Every line below needs to be reproduced exactly.

*Given data*
****

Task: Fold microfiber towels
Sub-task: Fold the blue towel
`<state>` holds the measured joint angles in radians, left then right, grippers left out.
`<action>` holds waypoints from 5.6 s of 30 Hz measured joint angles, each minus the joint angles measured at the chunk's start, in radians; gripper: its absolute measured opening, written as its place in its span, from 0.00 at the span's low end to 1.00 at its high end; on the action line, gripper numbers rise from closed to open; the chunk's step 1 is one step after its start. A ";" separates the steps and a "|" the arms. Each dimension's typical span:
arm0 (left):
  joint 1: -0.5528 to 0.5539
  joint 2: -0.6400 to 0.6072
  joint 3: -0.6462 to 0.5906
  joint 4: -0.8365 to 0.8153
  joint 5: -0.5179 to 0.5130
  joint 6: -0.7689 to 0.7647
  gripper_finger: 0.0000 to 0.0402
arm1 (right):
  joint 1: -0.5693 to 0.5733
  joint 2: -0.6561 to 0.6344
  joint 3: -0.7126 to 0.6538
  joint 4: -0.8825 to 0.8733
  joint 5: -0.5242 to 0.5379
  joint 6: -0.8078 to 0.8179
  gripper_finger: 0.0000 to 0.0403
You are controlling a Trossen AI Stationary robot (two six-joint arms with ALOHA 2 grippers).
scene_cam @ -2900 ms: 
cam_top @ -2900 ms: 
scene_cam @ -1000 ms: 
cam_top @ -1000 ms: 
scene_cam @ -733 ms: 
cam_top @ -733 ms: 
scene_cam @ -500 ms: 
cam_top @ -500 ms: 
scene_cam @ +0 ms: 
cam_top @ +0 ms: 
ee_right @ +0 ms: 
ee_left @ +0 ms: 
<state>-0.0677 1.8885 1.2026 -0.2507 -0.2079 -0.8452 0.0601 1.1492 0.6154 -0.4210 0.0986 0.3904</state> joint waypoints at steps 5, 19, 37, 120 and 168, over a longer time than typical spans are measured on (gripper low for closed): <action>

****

*Answer for the task*
Task: Fold microfiber towels
Sub-task: Fold the blue towel
`<state>` holds the measured joint angles in radians, left then right, grippers left out.
`<action>` holds waypoints from 5.6 s of 30 Hz measured joint angles, each minus the joint angles measured at the chunk's start, in radians; gripper: its absolute measured opening, written as its place in its span, from 0.00 at the span's low end to 1.00 at its high end; on the action line, gripper numbers rise from closed to open; the chunk's step 1 is one step after its start. A ";" separates the steps and a "|" the arms. Each dimension's typical span:
arm0 (left):
  joint 1: -0.5528 to 0.5539
  joint 2: -0.6400 to 0.6072
  joint 3: -0.6462 to 0.5906
  joint 4: -0.8365 to 0.8153
  joint 5: -0.5179 to 0.5130
  joint 6: -0.7689 to 0.7647
  gripper_finger: 0.0000 to 0.0402
arm1 (right):
  joint 1: -0.5693 to 0.5733
  joint 2: -0.6561 to 0.6344
  joint 3: -0.7126 to 0.6538
  joint 4: -0.8825 to 0.8733
  joint 5: -0.5242 to 0.5379
  joint 6: -0.8078 to 0.8179
  gripper_finger: 0.0000 to 0.0403
You are controlling a Trossen AI Stationary robot (two six-joint arms with ALOHA 2 grippers).
scene_cam @ -2900 ms: 
cam_top @ -2900 ms: 
scene_cam @ -1000 ms: 
cam_top @ -1000 ms: 
scene_cam @ -733 ms: 
cam_top @ -733 ms: 
scene_cam @ -500 ms: 
cam_top @ -500 ms: 
scene_cam @ +0 ms: 
cam_top @ +0 ms: 
ee_right @ +0 ms: 
ee_left @ +0 ms: 
<state>-0.0677 1.8885 1.2026 -0.2507 -0.2079 -0.8452 0.0601 1.1492 0.6154 -0.4210 0.0986 0.3904</state> joint waypoints at steps 5, 19, 37, 120 and 168, over a longer time than typical spans are measured on (gripper low for closed): <action>

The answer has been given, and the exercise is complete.